Fortunate did he now deem himself in having yielded to the counsel of his guide. Had he retained his unbending boot, it must have crushed whatever it pressed; whereas, the pliant mocassin, yielding to the obstacles it encountered, enabled him to pass noiselessly over them. Still, while exempt from danger on this score, another, scarcely less perplexing, became at every instant more obvious; for, as they drew nearer to the point which the female sought to gain, the dim light of the half-slumbering fires fell so immediately upon their path, that had a single human eye been turned in that direction, their discovery was inevitable. It was with a beating heart, to which mere personal fear, however, was a stranger, that Captain de Haldimar performed this concluding stage of his adventurous course; but, at a moment when he considered detection unavoidable, and was arming himself with resolution to meet the event, the female suddenly halted, placing, in the act, the trunk of an enormous beech between her companion and the dusky forms within, whose very breathing could be heard by the anxious officer. Without uttering a word, she took his hand, and, drawing him gently forward, disappeared altogether from his view. The young man followed, and in the next moment found himself in the bowelless body of the tree itself; into which, on the side of the encampment, both light and sound were admitted by a small aperture formed by the natural decay of the wood.

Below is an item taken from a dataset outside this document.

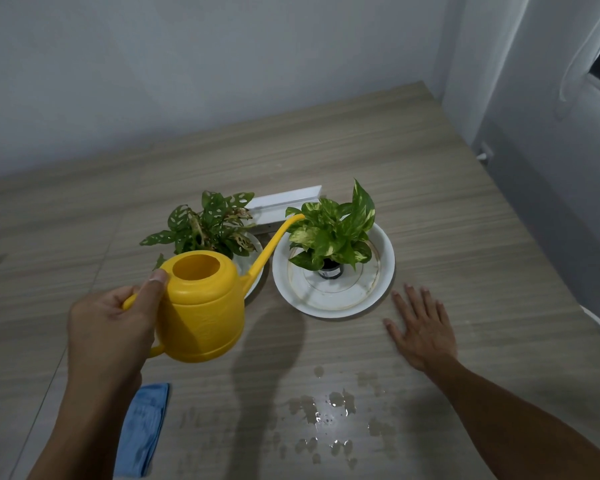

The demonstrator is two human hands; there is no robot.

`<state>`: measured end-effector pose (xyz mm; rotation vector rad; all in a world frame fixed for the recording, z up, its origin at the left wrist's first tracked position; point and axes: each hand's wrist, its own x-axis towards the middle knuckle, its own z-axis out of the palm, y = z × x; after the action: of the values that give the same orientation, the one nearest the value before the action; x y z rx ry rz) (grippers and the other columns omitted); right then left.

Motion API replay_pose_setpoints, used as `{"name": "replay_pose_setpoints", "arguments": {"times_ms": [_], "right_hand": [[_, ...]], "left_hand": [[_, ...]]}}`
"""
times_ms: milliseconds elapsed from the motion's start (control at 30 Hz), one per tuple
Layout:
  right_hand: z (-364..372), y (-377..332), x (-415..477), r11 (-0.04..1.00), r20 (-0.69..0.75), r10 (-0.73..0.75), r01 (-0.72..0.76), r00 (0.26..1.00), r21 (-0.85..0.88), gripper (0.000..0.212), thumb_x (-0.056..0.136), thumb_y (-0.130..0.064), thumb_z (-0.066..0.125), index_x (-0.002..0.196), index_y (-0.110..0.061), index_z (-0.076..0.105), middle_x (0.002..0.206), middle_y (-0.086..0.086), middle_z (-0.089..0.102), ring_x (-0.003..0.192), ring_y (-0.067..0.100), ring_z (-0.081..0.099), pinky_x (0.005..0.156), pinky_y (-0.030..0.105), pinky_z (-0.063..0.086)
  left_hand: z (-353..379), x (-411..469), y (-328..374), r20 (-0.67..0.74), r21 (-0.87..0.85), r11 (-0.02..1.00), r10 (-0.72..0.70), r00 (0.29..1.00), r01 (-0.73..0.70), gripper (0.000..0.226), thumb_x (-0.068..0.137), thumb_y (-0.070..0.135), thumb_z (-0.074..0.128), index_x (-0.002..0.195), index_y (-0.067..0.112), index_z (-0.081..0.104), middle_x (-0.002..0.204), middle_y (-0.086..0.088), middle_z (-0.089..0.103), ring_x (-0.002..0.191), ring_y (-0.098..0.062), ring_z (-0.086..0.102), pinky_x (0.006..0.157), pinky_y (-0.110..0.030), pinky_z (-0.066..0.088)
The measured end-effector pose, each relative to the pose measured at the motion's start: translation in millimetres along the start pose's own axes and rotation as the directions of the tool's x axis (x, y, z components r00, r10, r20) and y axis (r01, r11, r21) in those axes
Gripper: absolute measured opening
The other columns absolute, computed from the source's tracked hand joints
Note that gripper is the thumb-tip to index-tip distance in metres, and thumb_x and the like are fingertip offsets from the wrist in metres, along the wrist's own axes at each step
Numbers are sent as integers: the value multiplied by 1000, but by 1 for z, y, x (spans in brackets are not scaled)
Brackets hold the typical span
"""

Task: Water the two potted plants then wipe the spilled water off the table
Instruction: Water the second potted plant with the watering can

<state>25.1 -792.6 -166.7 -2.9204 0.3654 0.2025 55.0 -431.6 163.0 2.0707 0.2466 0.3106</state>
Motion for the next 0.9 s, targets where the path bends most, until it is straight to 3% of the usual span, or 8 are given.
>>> {"name": "replay_pose_setpoints", "arguments": {"times_ms": [267,433,500,567,667,733,800,900], "right_hand": [[4,2,1,1000,-33,1,0,999,17,72,91,-69,10,155,-35,8,164,-6,-2,151,22,-3,121,46,5],[5,2,0,999,-65,-3,5,998,32,71,92,-69,17,155,-34,19,164,-3,12,151,24,6,120,48,11],[6,2,0,999,-77,-4,6,997,37,71,92,-68,17,154,-33,20,164,-2,13,151,24,7,120,48,13],[7,3,1,999,-77,-9,12,997,30,71,92,-68,17,155,-34,18,164,-3,12,151,23,5,120,48,12],[8,3,1,999,-86,-11,14,996,35,71,92,-67,19,154,-33,22,164,-2,15,151,25,9,119,49,15],[9,3,1,999,-87,-11,15,996,37,71,92,-67,21,154,-32,25,163,-2,18,150,25,12,118,49,16],[10,3,0,999,-87,-12,15,996,31,71,92,-67,20,154,-33,24,163,-2,17,151,24,11,118,47,13],[10,3,1,1000,-92,-13,16,996,23,72,92,-68,17,154,-33,22,164,-3,15,151,24,9,118,45,8]], "left_hand": [[2,-3,4,-4,-4,1000,-6,1000,6,53,93,33,65,68,-13,53,56,-13,41,58,-28,38,62,-45,39],[-2,1,3,-20,8,997,-72,997,72,26,93,36,62,74,19,63,43,9,51,60,-28,43,69,-40,43],[-3,1,2,-16,27,998,-64,998,65,23,93,39,61,74,24,62,52,4,56,65,-30,46,75,-46,47],[-4,0,2,-14,46,998,-51,999,51,31,92,41,62,65,25,66,69,-16,55,68,-31,48,77,-48,48],[-6,-5,10,0,60,997,-52,999,52,25,75,67,65,54,52,65,76,-25,53,68,-32,48,71,-40,44],[-7,-5,8,3,69,996,-51,999,50,29,65,77,64,52,51,63,81,-32,55,69,-32,49,69,-39,44],[-6,-5,7,6,70,996,-54,998,54,43,63,79,59,58,36,64,83,-36,55,69,-33,49,70,-43,46],[-5,-5,7,11,69,997,-43,999,42,54,72,75,63,66,22,57,68,-24,48,64,-33,48,75,-58,51]]}}
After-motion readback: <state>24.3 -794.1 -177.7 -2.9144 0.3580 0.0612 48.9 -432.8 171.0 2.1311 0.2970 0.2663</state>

The Indian pressed her lips to the ear of her companion, and rather breathed than said,—“The Saganaw will see and hear every thing from this in safety; and what he hears let him treasure in his heart. Oucanasta must go. When the council is over she will return, and lead him back to his warriors.”
With this brief intimation she departed, and so noiselessly, that the young officer was not aware of her absence until some minutes of silence had satisfied him she must be gone. His first care then was to survey, through the aperture that lay in a level with his eye, the character of the scene before him. The small plain, in which lay the encampment of the Indians, was a sort of oasis of the forest, girt round with a rude belt of underwood, and somewhat elevated, so as to present the appearance of a mound, constructed on the first principles of art. This was thickly although irregularly studded with tents, some of which were formed of large coarse mats thrown over poles disposed in a conical shape, while others were more rudely composed of the leafy branches of the forest.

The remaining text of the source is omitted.